New research concludes women’s work in agriculture may potentially have a negative impact on household nutrition, through a combination of reduced time for care work and seasonal energy deficits.
The findings are part of a study led by Prof Nitya Rao, Professor of Gender and Development in the University of East Anglia’s (UEA) School of International Development.
In most of rural India, women work as agricultural and family farm labourers, in addition to performing nearly all the childcare and household duties. Often men have gone to work in urban areas, leaving women to balance agricultural and household work, including food gathering and preparation.
Overall, women’s work in agriculture seems to have a negative impact on household nutrition, through a combination of reduced time for care work and seasonal energy deficits. Longer working hours for women or increased work intensity can have detrimental effects on their own health and, in turn, their ability to care for their children. This leads to poor child- and household-level nutrition outcomes.
The study examines the intersections of gender with other forms of social identity and inequality. The paper titled, ‘Gendered time, seasonality and nutrition: Insights from two Indian districts’, has been published in the journal Feminist Economics, a leading peer-reviewed journal that provides an open forum for dialogue and debate about feminist economic perspectives.
In India, class, caste and ethnicity play important roles in shaping access to resources, especially land. Those structural factors also determine women’s agency, social norms around appropriate behaviour, notions of care and food cultures.
Prof Rao said: “This new research examines how social identity, seasonality and context shape women’s agricultural work, as well as food intakes and feeding practices.

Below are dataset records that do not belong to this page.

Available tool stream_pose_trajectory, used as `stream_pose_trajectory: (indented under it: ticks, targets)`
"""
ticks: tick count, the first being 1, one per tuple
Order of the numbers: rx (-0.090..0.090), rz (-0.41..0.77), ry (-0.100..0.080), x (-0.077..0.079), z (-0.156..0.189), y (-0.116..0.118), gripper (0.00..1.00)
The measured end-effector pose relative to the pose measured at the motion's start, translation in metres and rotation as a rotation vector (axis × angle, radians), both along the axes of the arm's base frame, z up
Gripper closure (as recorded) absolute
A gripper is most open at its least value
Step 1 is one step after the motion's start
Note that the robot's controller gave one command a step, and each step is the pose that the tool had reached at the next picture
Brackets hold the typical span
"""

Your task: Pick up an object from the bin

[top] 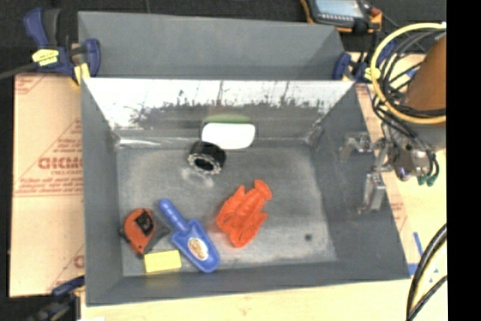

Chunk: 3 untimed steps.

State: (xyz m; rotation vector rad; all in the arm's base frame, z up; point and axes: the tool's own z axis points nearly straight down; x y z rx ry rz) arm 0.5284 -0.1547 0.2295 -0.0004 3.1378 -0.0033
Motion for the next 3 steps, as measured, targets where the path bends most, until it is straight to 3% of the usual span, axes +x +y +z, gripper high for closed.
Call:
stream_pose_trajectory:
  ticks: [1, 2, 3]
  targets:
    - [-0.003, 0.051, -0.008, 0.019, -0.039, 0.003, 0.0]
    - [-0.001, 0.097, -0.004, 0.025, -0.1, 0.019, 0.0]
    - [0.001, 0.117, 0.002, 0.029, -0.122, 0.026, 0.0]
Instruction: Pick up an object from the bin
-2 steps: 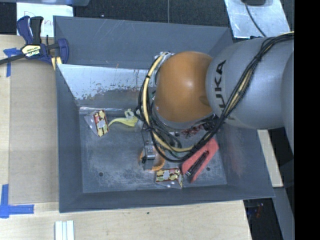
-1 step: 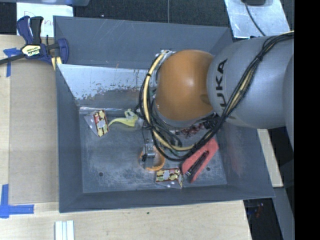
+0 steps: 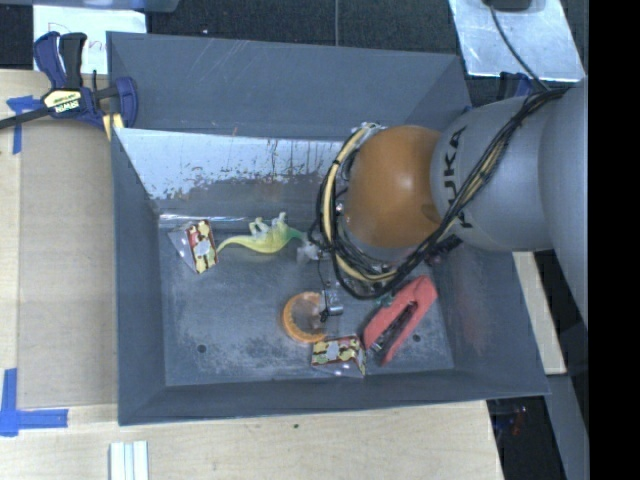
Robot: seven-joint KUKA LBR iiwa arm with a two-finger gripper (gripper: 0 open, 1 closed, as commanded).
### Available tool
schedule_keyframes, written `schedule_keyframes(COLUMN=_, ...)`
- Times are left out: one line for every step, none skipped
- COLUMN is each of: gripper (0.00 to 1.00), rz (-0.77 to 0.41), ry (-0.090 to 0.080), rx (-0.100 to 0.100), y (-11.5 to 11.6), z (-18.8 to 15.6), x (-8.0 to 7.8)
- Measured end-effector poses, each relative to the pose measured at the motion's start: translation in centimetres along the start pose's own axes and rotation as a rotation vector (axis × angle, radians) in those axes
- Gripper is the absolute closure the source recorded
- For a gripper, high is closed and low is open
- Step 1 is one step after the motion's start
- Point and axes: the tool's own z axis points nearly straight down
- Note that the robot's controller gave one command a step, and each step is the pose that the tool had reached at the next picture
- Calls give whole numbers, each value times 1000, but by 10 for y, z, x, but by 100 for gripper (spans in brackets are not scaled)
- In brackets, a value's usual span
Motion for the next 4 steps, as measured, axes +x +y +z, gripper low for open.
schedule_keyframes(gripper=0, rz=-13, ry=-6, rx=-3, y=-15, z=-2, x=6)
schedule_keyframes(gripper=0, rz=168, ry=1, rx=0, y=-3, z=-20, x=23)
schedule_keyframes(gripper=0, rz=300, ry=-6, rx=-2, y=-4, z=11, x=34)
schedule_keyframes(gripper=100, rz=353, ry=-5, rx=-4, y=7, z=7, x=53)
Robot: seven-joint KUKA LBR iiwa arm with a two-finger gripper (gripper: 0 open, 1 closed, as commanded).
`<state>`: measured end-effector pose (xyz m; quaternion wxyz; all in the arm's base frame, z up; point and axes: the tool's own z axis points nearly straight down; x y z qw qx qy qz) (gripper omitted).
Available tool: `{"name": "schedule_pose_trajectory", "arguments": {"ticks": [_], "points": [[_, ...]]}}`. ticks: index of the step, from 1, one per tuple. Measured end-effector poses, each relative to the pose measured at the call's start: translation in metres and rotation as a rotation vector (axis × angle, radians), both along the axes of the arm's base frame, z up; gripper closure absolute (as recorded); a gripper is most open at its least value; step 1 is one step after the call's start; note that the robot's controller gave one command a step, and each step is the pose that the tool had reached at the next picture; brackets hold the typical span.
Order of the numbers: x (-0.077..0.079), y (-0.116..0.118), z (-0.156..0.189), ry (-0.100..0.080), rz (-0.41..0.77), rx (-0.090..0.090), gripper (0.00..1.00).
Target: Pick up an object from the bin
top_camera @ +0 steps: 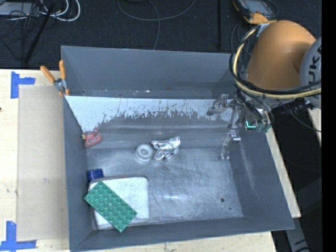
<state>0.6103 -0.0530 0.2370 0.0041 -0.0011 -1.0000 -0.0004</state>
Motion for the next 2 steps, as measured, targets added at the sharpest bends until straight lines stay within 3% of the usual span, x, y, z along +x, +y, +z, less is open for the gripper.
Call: {"name": "schedule_pose_trajectory", "arguments": {"ticks": [1,2], "points": [[-0.048,0.032,-0.156,0.0,0.452,0.004,0.0],[0.01,0.099,-0.161,-0.014,0.532,0.005,0.0]]}}
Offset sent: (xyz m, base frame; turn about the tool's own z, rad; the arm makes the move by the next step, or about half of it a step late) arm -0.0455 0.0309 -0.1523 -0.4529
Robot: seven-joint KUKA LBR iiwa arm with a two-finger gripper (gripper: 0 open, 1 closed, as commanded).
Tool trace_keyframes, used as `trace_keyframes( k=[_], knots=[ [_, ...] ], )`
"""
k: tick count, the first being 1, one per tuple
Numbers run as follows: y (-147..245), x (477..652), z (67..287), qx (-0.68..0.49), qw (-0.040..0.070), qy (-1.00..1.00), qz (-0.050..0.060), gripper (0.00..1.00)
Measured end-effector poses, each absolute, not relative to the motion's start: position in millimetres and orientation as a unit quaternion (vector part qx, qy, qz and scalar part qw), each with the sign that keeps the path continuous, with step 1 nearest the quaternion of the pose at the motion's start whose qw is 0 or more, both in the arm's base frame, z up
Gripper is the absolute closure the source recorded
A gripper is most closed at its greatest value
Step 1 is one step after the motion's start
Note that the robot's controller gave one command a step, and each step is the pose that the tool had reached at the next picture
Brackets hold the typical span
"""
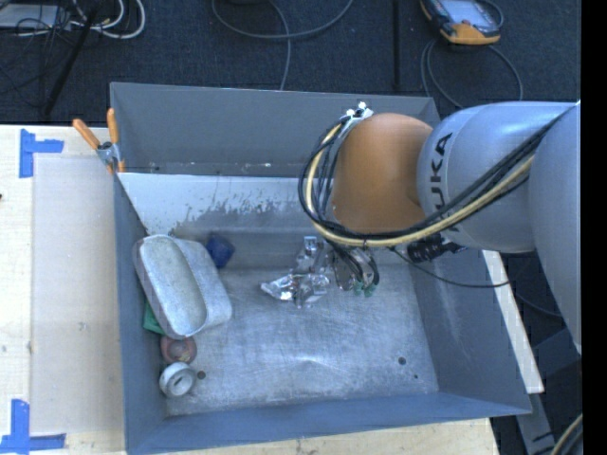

“Women’s agricultural work could potentially have negative outcomes, especially for the young child whose nutrition depends more on the mother’s time for breastfeeding and supplementary feeding. The double burden of work and care often leads to a time trade-off between the two.”
Prof Rao’s research draws on primary data from 12 villages in two Indian districts, Wardha (Maharashtra) and Koraput (Odisha) between 2014-2016. The study villages comprise a mix of castes and ethnicities, all with distinctive cultures and livelihoods, from land-owning cultivators to landless groups who survive by engaging in wage labour. Malnutrition is high in both areas, with near or more than 50 per cent of children underweight. In both regions, women account for nearly all the household work, such as bathing and feeding children, washing clothes and collecting water.
In Wardha, women harvest cotton manually, but the semi-arid region has reported severe agrarian distress over the past decade. Moreover, the smell of cotton and cotton dust causes headaches and leaves workers with no appetite or desire to cook or eat, which has implications for the rest of the household.
In Koraput, located in the semi-humid tropics, literacy rates and other human development indicators are low. People in this region work, on average, close to 13 hours a day, resulting in sleep deprivation, especially during the peak agricultural seasons of planting and harvesting.
As Koraput participant Kamala Paroja said: “We leave for our fields for transplantation early in the morning. There is no time to go to the forest to collect vegetables or greens, and no time to cook. We eat once a day – rice and ambli (sour gruel of rice flour and tamarind).”
Prof Rao said in order to improve women’s lives and household nutrition and health outcomes, policies need to be context-specific, taking into consideration factors such as caste and location. Regardless, though, policies must aim to reduce the time- and effort-intensity of women’s agricultural work.
Prof Rao said: “The lack of attention to women’s time as a key factor in child nutrition outcomes is perhaps the main reason for the persistence of poor nutritional outcomes despite economic growth.
“Infrastructural support that can reduce the drudgery and effort/time intensity of tasks, especially cooking, as well as clean energy and drinking water, alongside strengthening child-care services, will help India move toward the United Nations Sustainable Development Goals of reducing hunger and stopping intergenerational nutritional deprivation.”
This article is part of the gender research in India generated by the Leveraging Agriculture for Nutrition in South Asia (LANSA) Research Consortium, led by the M.S Swaminathan Research Foundation (MSSRF). The project is funded by UK aid from the UK government.